▶ **YOUR INSTRUCTIONS**
Exclude all pictures, then restate the entries below word for word.
┏━━
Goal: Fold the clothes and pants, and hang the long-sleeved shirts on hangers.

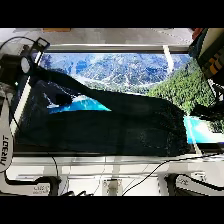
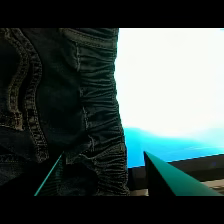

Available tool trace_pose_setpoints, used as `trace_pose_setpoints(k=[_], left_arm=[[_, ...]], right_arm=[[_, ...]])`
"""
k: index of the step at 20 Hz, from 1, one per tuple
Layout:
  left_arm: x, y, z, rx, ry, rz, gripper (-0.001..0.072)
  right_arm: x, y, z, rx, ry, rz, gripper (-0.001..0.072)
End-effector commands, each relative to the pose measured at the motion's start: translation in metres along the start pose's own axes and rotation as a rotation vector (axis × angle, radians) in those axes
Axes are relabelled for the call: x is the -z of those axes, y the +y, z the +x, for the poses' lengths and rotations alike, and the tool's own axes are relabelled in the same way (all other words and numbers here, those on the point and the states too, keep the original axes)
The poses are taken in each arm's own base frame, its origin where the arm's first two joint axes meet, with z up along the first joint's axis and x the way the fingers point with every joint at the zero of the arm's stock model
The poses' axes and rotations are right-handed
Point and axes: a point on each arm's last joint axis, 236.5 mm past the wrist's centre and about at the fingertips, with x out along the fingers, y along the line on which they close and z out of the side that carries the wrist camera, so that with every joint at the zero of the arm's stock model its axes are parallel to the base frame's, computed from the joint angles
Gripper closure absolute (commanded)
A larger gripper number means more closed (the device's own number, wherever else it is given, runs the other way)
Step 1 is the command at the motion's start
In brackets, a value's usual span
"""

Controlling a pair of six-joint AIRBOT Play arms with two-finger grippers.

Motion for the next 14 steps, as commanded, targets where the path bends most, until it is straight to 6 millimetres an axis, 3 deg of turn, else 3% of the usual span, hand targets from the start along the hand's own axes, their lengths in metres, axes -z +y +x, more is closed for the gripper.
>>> trace_pose_setpoints(k=[1,3,5,7,11,12,13,14], left_arm=[[0.083,-0.053,0.034,0.118,0.246,0.124,0.0693],[0.138,-0.07,0.05,0.136,0.392,0.201,0.0692],[0.172,-0.073,0.057,0.136,0.477,0.247,0.0692],[0.182,-0.068,0.064,0.122,0.477,0.21,0.0692],[0.173,-0.034,0.077,0.017,0.39,0.124,0.0692],[0.171,-0.021,0.078,-0.026,0.376,0.153,0.0692],[0.166,-0.006,0.078,-0.079,0.36,0.2,0.0691],[0.161,0.005,0.077,-0.12,0.347,0.241,0.0691]], right_arm=[[-0.001,0.0,0.0,0.002,-0.003,0.0,0.0162],[-0.002,-0.001,0.0,0.003,-0.007,-0.001,0.0162],[-0.006,-0.002,-0.001,0.008,-0.025,-0.001,0.0162],[-0.009,-0.003,-0.001,0.011,-0.037,-0.001,0.0162],[-0.034,-0.014,0.001,0.058,-0.147,-0.036,0.0166],[-0.044,-0.024,0.0,0.102,-0.191,-0.045,0.0245],[-0.054,-0.034,-0.004,0.147,-0.236,-0.058,0.0443],[-0.064,-0.036,-0.008,0.159,-0.276,-0.06,0.0559]])
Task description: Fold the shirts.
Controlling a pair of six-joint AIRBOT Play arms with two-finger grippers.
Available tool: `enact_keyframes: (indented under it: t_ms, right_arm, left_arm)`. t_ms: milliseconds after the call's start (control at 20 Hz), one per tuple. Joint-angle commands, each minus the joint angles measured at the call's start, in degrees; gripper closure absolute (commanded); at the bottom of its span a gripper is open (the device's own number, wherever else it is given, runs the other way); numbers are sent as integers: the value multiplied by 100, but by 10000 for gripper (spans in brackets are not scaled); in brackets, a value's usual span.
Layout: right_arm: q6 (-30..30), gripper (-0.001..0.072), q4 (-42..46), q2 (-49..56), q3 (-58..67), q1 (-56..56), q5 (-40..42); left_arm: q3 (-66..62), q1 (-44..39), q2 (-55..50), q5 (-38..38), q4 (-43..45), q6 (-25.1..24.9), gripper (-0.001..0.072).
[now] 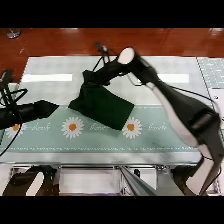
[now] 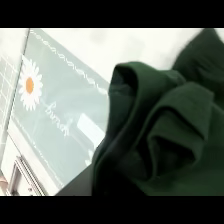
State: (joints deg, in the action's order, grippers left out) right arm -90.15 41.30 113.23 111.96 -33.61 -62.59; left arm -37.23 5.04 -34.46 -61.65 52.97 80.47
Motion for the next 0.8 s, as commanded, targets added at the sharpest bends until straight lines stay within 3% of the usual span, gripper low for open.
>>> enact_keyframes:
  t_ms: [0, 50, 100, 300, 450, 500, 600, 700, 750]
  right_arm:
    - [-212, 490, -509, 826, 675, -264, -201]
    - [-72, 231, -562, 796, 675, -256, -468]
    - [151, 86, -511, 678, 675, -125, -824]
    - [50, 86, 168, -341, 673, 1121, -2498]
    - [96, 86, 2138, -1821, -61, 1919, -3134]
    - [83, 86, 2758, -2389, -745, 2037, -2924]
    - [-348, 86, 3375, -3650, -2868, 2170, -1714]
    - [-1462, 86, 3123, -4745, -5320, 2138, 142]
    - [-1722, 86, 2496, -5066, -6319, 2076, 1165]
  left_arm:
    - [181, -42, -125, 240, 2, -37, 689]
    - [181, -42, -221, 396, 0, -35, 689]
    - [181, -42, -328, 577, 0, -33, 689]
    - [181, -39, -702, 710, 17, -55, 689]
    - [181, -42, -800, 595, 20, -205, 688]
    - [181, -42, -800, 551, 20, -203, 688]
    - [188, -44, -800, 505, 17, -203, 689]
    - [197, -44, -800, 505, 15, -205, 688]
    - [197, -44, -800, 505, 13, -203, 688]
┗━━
▶ **SOLUTION TO THIS TASK**
Goal: Fold the clothes and pants, and hang the long-sleeved shirts on hangers.


Available tool trace_pose_setpoints, used as `trace_pose_setpoints(k=[_], left_arm=[[_, ...]], right_arm=[[_, ...]])`
"""
k: index of the step at 20 Hz, from 1, one per tuple
Layout:
  left_arm: x, y, z, rx, ry, rz, gripper (-0.001..0.072)
  right_arm: x, y, z, rx, ry, rz, gripper (-0.001..0.072)
End-effector commands, each relative to the pose measured at the motion's start: translation in metres along the start pose's own axes and rotation as a rotation vector (axis × angle, radians) in those axes
Axes are relabelled for the call: x is the -z of those axes, y the +y, z the +x, for the poses' lengths and rotations alike, and the tool's own axes are relabelled in the same way (all other words and numbers here, those on the point and the states too, keep the original axes)
The poses are taken in each arm's own base frame, its origin where the arm's first two joint axes meet, with z up along the first joint's axis and x the way the fingers point with every joint at the zero of the arm's stock model
The poses' axes and rotations are right-handed
Point and axes: a point on each arm's last joint axis, 236.5 mm past the wrist's centre and about at the fingertips, with x out along the fingers, y along the line on which they close and z out of the side that carries the wrist camera, so that with every joint at the zero of the arm's stock model its axes are parallel to the base frame's, computed from the joint angles
Gripper closure absolute (commanded)
A larger gripper number means more closed (the device's own number, wherever else it is given, runs the other way)
Step 1 is the command at the motion's start
In brackets, a value's usual span
"""

Controlling a pair of six-joint AIRBOT Play arms with two-finger grippers.

Motion for the next 14 steps, as commanded, targets where the path bends most, until it is straight to 6 millimetres an axis, 3 deg of turn, else 3% of the usual span, hand targets from the start along the hand's own axes, their lengths in metres, axes -z +y +x, more is closed for the gripper.
>>> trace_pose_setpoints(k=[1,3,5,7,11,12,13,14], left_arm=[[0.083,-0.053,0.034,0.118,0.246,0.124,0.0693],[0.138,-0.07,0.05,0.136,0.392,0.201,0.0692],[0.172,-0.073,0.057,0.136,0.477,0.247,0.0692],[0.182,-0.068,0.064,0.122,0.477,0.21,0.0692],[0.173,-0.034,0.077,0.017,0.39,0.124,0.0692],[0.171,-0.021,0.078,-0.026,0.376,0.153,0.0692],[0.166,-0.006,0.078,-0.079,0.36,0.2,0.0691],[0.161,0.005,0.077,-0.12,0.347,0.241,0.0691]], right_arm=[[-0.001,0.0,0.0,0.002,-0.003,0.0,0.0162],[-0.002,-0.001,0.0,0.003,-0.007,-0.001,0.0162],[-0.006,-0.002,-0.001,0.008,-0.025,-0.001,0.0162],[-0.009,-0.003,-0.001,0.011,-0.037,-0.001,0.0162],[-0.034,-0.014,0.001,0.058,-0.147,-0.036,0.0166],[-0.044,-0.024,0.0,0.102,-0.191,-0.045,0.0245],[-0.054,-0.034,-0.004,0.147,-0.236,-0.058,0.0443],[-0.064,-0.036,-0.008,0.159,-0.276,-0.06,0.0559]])
Task description: Fold the shirts.
Controlling a pair of six-joint AIRBOT Play arms with two-finger grippers.
Available tool: `enact_keyframes: (indented under it: t_ms, right_arm, left_arm)`. t_ms: milliseconds after the call's start (control at 20 Hz), one per tuple. Joint-angle commands, each minus the joint angles measured at the call's start, in degrees; gripper closure absolute (commanded); at the bottom of its span a gripper is open (the device's own number, wherever else it is given, runs the other way); numbers are sent as integers: the value multiplied by 100, but by 10000 for gripper (spans in brackets are not scaled); in brackets, a value's usual span.
Layout: right_arm: q6 (-30..30), gripper (-0.001..0.072), q4 (-42..46), q2 (-49..56), q3 (-58..67), q1 (-56..56), q5 (-40..42); left_arm: q3 (-66..62), q1 (-44..39), q2 (-55..50), q5 (-38..38), q4 (-43..45), q6 (-25.1..24.9), gripper (-0.001..0.072).
[now] 
[now] 
State: (joints deg, in the action's order, grippers left out) right arm -90.15 41.30 113.23 111.96 -33.61 -62.59; left arm -37.23 5.04 -34.46 -61.65 52.97 80.47
Motion for the next 0.8 s, as commanded, targets added at the sharpest bends until straight lines stay within 3% of the usual span, gripper low for open.
>>> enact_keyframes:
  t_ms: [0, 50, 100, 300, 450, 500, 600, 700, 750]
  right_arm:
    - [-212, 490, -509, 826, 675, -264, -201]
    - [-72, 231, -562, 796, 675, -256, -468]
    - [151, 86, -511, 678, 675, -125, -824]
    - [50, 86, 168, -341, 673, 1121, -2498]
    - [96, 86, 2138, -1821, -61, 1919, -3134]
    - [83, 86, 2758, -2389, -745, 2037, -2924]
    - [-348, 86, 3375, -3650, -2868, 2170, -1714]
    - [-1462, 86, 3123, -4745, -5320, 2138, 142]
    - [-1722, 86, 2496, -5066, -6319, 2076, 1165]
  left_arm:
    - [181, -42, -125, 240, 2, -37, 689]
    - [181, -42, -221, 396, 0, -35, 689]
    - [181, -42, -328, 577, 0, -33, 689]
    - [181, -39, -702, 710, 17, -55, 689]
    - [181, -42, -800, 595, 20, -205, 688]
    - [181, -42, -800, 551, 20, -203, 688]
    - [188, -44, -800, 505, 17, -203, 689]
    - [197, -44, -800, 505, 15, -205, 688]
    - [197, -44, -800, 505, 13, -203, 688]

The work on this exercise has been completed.